Confusion
My brother has cancer that has spread to his brain. Sometimes I can’t understand what he’s trying to say and he’s always fumbling with his blankets. Does he know who I am? Can he understand what we’re saying to him?

From what you describe, your brother is showing signs of confusion. By understanding more about confusion, you can better understand what he is going through and what can be done.

Confusion occurs when the brain is not working properly. Confused people often have problems remembering, paying attention, speaking, thinking, and understanding fully what is going on around them. Confusion can seem to come and go. This may explain why your brother seems fine at times, and why sometimes he does not make sense.

People with a serious illness often become confused. Many factors can contribute to this, and it is not always possible to determine one exact cause. These are some common factors that can cause confusion:

  • infection,
  • medications,
  • low levels of oxygen in the blood,
  • pressure on the brain caused by tumor or injury,
  • chemical imbalances in the blood,
  • pain,
  • decreased functioning of all the body organs as a person nears death.

People who are confused often say or do things that are out of character. It is common for confused people to feel threatened by others and by changes in their surroundings. They may be reluctant to trust family, friends and caregivers, and they may think others are trying to harm them. These paranoid thoughts may be considered a form of self-protection. If someone cannot sort out the world any longer, it is safest to consider everything a threat. In this state, people can say or do things that are hurtful to people they know.

Confused people also can misinterpret things. For example they may think a coat rack is a person, or that clothing on the floor is an animal; these are called illusions. At other times, people can experience hallucinations, that is, seeing, hearing, or feeling things that don’t exist at all.
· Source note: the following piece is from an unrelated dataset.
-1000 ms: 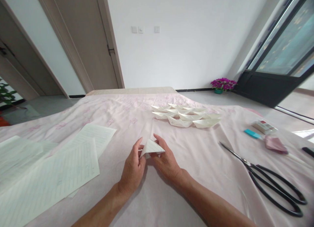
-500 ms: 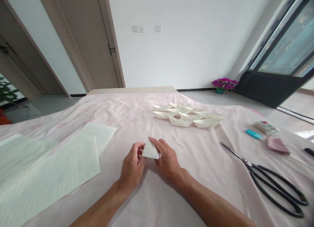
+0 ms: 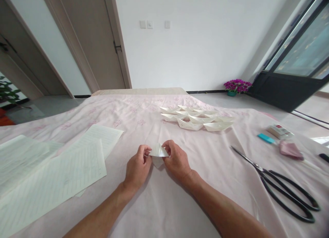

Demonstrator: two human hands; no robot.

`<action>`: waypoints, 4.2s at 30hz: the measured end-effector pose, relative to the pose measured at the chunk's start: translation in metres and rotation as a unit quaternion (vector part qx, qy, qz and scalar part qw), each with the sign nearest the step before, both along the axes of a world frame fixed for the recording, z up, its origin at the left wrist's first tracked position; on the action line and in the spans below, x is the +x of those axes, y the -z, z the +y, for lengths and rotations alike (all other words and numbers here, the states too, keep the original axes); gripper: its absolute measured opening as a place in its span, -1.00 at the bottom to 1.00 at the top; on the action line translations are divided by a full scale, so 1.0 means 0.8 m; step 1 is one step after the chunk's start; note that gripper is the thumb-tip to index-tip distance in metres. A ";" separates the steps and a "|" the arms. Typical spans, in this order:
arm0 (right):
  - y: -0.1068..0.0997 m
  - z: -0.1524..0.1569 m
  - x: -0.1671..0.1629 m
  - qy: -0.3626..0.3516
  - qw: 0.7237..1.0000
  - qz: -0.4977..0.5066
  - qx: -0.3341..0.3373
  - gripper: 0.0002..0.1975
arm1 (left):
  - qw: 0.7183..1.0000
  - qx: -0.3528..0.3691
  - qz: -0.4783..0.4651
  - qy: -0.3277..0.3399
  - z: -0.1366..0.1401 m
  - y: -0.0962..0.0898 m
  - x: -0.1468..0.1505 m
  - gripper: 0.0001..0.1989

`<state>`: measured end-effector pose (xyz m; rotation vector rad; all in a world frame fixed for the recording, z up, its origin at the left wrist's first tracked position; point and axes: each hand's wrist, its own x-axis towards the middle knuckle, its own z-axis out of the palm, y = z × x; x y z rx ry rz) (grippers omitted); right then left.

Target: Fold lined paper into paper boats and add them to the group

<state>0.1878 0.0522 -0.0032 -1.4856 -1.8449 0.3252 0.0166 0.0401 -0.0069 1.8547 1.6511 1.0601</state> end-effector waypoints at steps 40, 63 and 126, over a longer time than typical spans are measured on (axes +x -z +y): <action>-0.012 -0.015 0.031 -0.217 0.949 -0.222 0.054 -0.81 | 0.928 0.202 0.245 0.193 0.009 0.011 -0.023 -0.75; -0.017 -0.017 0.026 -0.210 0.952 -0.222 0.029 -0.86 | 0.883 0.246 0.306 0.257 -0.023 0.006 -0.032 -0.58; 0.006 0.072 0.020 -0.088 0.968 0.203 -0.115 -0.59 | 0.984 0.111 0.117 0.076 -0.003 -0.012 -0.009 -0.83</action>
Someone having hallucinations can be frightened, or comforted or not distressed at all. Sometimes people see visions of relatives who have died, or who are living but not actually present. Confused people may become restless, anxious, agitated and have trouble resting.

Confusion can be distressing both to your brother and to you. Like many relatives of confused people, you may say "This isn’t my brother." You may feel hurt by some of what he says or does. Your brother’s words and actions may be so inconsistent with who he was before he became confused that you may feel you’ve lost your brother, even before he dies. It’s important to remember that what you’re seeing is the result of changes in the way his brain is working. Your brother is not in control of how he’s thinking or behaving. His confusion is a part of his disease; if he says or does things that are strange, this is not a reflection of his feelings for you.

Your brother may become more comfortable if he has familiar things around him. It may help to put some pictures of family and things he enjoys near his bed. A calendar or clock can help him keep track of time. If your brother is having hallucinations that are comforting or at least not frightening, it’s better to acknowledge that they’re comforting, rather than to try to re-orient him to reality. If your brother seems restless, frightened or threatened, it’s usually best not to contradict him. Disagreements or arguments may make him feel more threatened. It’s best to acknowledge the distress he must be feeling and to assure him you’ll work with him to try to sort things out.

It’s important to let the health care team know what you’re seeing. It may be possible to investigate the cause of the confusion, and there may be medications to reduce the anxiety or restlessness that it causes. If the health care team knows what’s causing the confusion it may be possible to treat the cause.

It can be painful to question whether your brother knows who you are and what you’re saying. There’s no way of knowing how much people hear and process when death is near. We do know, however, that hearing is usually strong, even near death. It may be very meaningful to speak to your brother whether he seems alert or not. You or other visitors may feel the need to do or say something at his bedside. Often, though, the presence of family or friends near the end is more important than what’s done or said. Families often just go on visiting, reading, laughing and joking, telling stories, or watching television, in other words, being a family. This may well be what pleases your brother most, knowing family is present and that you’re supporting each other.